━━ Given data

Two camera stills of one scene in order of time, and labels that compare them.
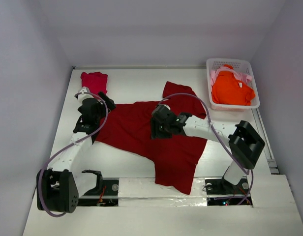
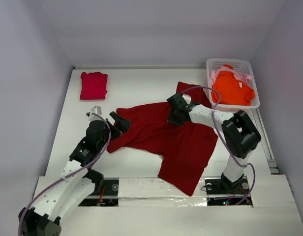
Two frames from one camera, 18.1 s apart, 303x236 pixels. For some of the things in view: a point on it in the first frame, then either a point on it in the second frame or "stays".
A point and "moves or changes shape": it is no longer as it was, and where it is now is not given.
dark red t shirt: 175,158 moves or changes shape
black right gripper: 155,126 -> 176,114
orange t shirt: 227,89 stays
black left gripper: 108,102 -> 121,126
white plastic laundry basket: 240,65 stays
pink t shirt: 240,75 stays
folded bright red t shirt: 96,81 stays

━━━━

All lines from the one that contains "Two frames from" to the last line above must be given again exactly, with both included and nothing added.

Two frames from one camera, 18.1 s apart, 303x236 pixels. For some of the things in view: a point on it in the first frame, then either a point on it in the second frame or "stays".
A point and "moves or changes shape": it is no longer as it was, and where it is now is not given.
dark red t shirt: 175,158 moves or changes shape
black right gripper: 155,126 -> 176,114
orange t shirt: 227,89 stays
black left gripper: 108,102 -> 121,126
white plastic laundry basket: 240,65 stays
pink t shirt: 240,75 stays
folded bright red t shirt: 96,81 stays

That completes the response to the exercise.